Information shown:
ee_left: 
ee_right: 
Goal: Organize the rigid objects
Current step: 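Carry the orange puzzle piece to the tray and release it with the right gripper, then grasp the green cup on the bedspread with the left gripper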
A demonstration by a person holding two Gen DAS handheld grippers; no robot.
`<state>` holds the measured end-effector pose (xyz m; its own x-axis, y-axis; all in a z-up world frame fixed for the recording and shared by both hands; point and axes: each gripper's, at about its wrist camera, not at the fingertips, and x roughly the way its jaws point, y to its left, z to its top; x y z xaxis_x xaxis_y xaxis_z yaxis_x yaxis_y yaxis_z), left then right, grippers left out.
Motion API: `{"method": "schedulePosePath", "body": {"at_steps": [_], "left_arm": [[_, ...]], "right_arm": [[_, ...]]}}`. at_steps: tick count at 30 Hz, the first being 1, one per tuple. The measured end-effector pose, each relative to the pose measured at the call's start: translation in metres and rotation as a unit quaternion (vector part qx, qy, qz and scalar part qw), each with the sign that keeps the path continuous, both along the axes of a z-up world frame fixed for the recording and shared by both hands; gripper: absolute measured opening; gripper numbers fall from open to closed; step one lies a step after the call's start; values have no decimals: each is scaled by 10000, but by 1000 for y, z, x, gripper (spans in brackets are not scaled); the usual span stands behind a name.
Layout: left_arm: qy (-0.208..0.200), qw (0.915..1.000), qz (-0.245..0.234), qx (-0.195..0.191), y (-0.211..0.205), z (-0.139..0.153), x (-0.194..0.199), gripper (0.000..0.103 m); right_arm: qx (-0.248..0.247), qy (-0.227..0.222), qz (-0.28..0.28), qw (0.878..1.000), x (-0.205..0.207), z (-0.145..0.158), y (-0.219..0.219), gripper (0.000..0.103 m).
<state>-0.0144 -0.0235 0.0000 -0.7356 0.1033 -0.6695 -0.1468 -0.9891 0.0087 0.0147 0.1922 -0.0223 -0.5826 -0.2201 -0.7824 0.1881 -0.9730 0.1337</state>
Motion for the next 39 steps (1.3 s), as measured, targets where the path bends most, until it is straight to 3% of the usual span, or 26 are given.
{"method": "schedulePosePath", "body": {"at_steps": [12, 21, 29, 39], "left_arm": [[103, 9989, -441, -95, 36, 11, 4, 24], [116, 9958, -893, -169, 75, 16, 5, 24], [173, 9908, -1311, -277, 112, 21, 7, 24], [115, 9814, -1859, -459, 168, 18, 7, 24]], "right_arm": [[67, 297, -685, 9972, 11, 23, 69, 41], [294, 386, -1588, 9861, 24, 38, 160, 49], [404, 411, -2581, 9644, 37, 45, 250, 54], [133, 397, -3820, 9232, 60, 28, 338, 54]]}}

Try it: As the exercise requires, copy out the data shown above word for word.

Answer for this exercise:
ee_left: 
ee_right: 
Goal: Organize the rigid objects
Current step: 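Carry the orange puzzle piece to the tray and release it with the right gripper, then grasp the green cup on the bedspread with the left gripper
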A demonstration by a person holding two Gen DAS handheld grippers; no robot.
`<state>` holds the measured end-effector pose (xyz m; its own x-axis, y-axis; all in a z-up world frame fixed for the recording and shared by both hands; point and axes: each gripper's, at about its wrist camera, not at the fingertips, and x roughly the way its jaws point, y to its left, z to its top; x y z xaxis_x xaxis_y xaxis_z yaxis_x yaxis_y yaxis_z), left then right, grippers left out.
Motion API: `{"method": "schedulePosePath", "body": {"at_steps": [_], "left_arm": [[_, ...]], "right_arm": [[_, ...]]}}`. at_steps: tick count at 30 Hz, the first being 1, one per tuple. The measured end-effector pose, each relative to the pose measured at the call's start: translation in metres and rotation as a unit quaternion (vector part qx, qy, qz and scalar part qw), each with the sign that keeps the path continuous, both along the axes of a z-up world frame fixed for the recording and shared by both hands; gripper: absolute measured opening; gripper numbers fall from open to closed; step one lies a step after the call's start; values have no decimals: each is scaled by 10000, but by 1000 for y, z, x, gripper (spans in brackets are not scaled); the usual span stands behind a name.
Layout: left_arm: qy (-0.208..0.200), qw (0.915..1.000), qz (-0.245..0.234), qx (-0.195..0.191), y (-0.211..0.205), z (-0.139..0.153), x (-0.194..0.199), gripper (0.000..0.103 m); right_arm: qx (-0.248..0.247), qy (-0.227..0.222), qz (-0.28..0.28), qw (0.878..1.000), x (-0.205..0.207), z (-0.145..0.158), y (-0.219..0.219), gripper (0.000..0.103 m).
<state>-0.0144 -0.0235 0.0000 -0.7356 0.1033 -0.6695 -0.1468 -0.9891 0.0087 0.0147 0.1922 -0.0223 -0.5826 -0.2201 -0.7824 0.1881 -0.9730 0.1337</state>
Motion for the next 39 steps (1.3 s), as measured, targets where the path bends most, until it is straight to 3% of the usual span, or 26 are given.
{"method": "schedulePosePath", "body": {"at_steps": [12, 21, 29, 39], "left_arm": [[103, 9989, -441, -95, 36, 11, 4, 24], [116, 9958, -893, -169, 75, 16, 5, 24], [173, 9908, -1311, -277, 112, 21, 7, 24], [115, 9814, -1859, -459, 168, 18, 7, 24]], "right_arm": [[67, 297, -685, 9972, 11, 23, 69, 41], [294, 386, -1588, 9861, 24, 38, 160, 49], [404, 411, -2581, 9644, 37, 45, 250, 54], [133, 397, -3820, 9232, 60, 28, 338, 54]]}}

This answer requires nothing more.